Um estudo demográfico revela dados sobre a população nipónica que estão a preocupar o governo do Japão. Entre os homens e mulheres com idade compreendidas entre os 18 e os 34 anos, 70% admitem não ter nenhuma relação amorosa. Indo um pouco mais fundo na questão, e dentro do número de pessoas solteiras, 42% dos homens e 44,2% das mulheres nunca tiveram relações sexuais.

Os números, divulgados quinta-feira, são alarmantes para a evolução da população e o governo está preocupado com a falta de apetite sexual dos japoneses assim como com o desinteresse no sexo oposto.

De cinco em cinco anos, desde 1987, o Instituto Nacional da População e Pesquisa da Segurança Social do Japão questiona os cidadãos para acompanhar a evolução demográfica do país. Contudo, a imprensa japonesa escreve que o estudo não contempla questões direcionadas a relacionamentos homossexuais.

Em 2010, aquando do último inquérito, 36,2% dos homens e 38,7% das mulheres admitiram que nunca tinha tido relações sexuais. No ano passado, em junho, o estudo japonês envolveu 8754 pessoas singulares e 6598 casais.

Apesar da abstinência sexual dos inquiridos, quase 90% dos japoneses admitiram ter vontade de casar “um dia”. No Japão, muitas famílias prometiam matrimónio entre os filhos e as gerações mais novas têm-se debatido contra isso, preferindo não ter qualquer relação a assumir algo combinado pelos progenitores.

Outro dado revelado dá conta que 30% dos 2.706 homens e 26% das 2.570 mulheres inquiridos disseram que não estão, atualmente, à procura de qualquer tipo de relacionamento.

Eles querem dar o nó eventualmente.

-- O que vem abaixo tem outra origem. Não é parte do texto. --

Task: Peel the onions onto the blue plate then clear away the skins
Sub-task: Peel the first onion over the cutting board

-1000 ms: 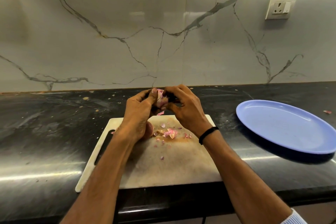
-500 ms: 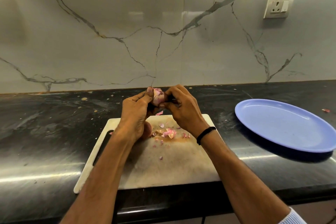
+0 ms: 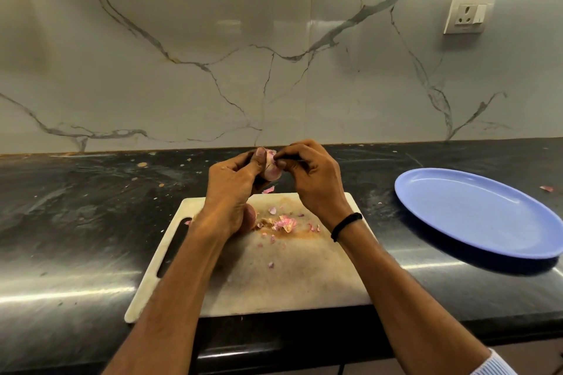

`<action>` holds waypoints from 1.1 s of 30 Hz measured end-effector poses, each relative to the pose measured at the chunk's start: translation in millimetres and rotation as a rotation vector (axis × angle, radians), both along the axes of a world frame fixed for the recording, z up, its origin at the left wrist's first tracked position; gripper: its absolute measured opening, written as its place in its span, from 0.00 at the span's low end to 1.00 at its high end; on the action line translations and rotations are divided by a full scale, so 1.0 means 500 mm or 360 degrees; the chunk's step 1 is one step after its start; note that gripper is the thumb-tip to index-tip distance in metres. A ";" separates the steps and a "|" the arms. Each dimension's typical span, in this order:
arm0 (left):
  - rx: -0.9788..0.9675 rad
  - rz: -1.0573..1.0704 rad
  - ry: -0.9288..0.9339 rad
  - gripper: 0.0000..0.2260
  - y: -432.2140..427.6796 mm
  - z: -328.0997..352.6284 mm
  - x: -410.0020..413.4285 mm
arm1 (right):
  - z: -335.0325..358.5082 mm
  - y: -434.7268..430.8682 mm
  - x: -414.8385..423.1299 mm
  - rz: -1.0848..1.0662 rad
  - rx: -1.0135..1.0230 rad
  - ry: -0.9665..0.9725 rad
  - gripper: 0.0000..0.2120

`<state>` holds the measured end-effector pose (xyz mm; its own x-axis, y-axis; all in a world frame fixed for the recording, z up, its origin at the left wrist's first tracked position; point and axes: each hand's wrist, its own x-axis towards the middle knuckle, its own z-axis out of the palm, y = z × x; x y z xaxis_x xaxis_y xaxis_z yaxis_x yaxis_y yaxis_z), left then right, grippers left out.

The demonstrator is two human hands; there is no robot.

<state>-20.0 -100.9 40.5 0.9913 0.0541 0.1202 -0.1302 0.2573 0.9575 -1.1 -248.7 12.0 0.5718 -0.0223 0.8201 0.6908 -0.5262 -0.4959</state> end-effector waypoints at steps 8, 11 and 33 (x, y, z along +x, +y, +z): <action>-0.0070 0.0026 0.0235 0.11 -0.008 -0.006 0.008 | -0.013 0.017 0.005 -0.0180 -0.0294 -0.0081 0.14; -0.0221 0.0014 0.0398 0.13 -0.009 -0.007 0.012 | -0.013 0.025 0.004 -0.0172 -0.0322 -0.0077 0.17; -0.0505 -0.0059 0.0375 0.12 0.012 0.010 0.007 | 0.026 -0.020 -0.024 0.0095 0.0704 0.0516 0.10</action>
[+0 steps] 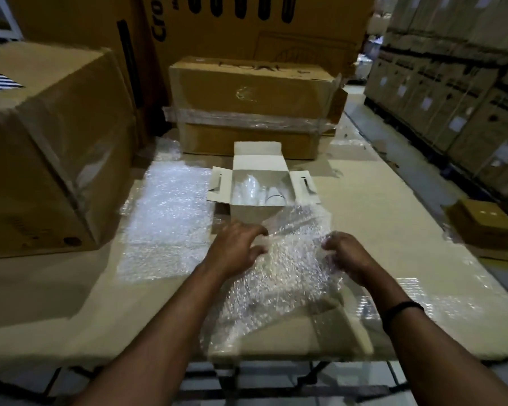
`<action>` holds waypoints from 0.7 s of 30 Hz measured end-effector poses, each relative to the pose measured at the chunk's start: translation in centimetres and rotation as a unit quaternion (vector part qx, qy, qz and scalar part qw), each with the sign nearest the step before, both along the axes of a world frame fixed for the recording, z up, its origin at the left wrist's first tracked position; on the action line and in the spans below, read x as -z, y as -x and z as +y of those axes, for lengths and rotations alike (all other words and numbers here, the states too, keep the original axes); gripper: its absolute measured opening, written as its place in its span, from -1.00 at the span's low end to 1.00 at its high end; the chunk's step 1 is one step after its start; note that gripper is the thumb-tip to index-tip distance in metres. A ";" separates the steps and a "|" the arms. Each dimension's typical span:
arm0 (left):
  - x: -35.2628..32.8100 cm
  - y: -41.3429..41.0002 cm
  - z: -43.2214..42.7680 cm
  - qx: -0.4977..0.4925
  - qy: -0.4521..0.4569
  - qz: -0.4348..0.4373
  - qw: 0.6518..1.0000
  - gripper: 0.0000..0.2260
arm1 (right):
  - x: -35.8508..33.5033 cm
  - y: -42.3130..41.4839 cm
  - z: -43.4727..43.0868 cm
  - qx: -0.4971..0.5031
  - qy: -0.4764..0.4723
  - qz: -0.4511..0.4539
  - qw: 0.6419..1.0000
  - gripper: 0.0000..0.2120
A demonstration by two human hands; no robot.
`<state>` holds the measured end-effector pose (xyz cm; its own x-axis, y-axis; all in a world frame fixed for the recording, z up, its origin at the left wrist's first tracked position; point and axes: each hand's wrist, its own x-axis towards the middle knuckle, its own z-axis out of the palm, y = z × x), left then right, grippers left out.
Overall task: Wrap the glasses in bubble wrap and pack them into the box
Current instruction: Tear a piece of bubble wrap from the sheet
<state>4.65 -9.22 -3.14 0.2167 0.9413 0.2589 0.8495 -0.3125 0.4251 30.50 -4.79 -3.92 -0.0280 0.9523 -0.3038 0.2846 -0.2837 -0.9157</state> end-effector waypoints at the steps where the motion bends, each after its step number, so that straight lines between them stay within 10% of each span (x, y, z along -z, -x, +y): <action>1: 0.9 -0.8 0.1 -0.003 0.036 0.037 0.999 -0.58 | 0.8 -1.2 0.2 -0.007 -0.006 -0.053 0.999 -0.91; 7: 6.2 -1.8 0.4 -0.020 0.196 0.195 0.961 -0.42 | 2.5 -3.1 0.2 -0.030 -0.054 -0.304 0.951 -0.45; 10: 7.3 -1.3 0.1 -0.030 0.188 0.192 0.963 -0.33 | 2.1 -1.7 -1.2 -0.067 -0.219 -0.522 0.822 -0.28; 15: 7.1 0.2 -0.6 -0.095 0.068 0.119 0.986 -0.38 | 4.8 1.5 -2.3 -0.303 -0.191 -0.514 0.779 -0.29; 21: 6.6 5.2 -2.5 -0.255 0.031 0.086 0.963 -0.56 | 5.8 2.5 -3.0 -0.302 -0.220 -0.494 0.785 -0.25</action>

Mas tendem a adiar essa decisão porque cria lacunas entre os seus ideais e a realidade", disse Futoshi Ishii, chefe do departamento de pesquisa dinâmica populacional do NIPSSR, citado pelo Japan Times. "É por isso que as pessoas se casam mais tarde ou ficam solteiras para o resto da vida, contribuindo para a diminuição da taxa de natalidade do país."

Para contrariar a tendência, o governo de Shinzo Abe ambiciona aumentar a taxa de natalidade que atualmente está nos 1.4 para 1.8 em 2025. Segundo o Japan Times, a administração de Abe quer introduzir apoios à maternidade, à infância com a criação de mais vagas nas creches, mas admite que os resultados não são garantidos e vão demorar muito tempo a surgir.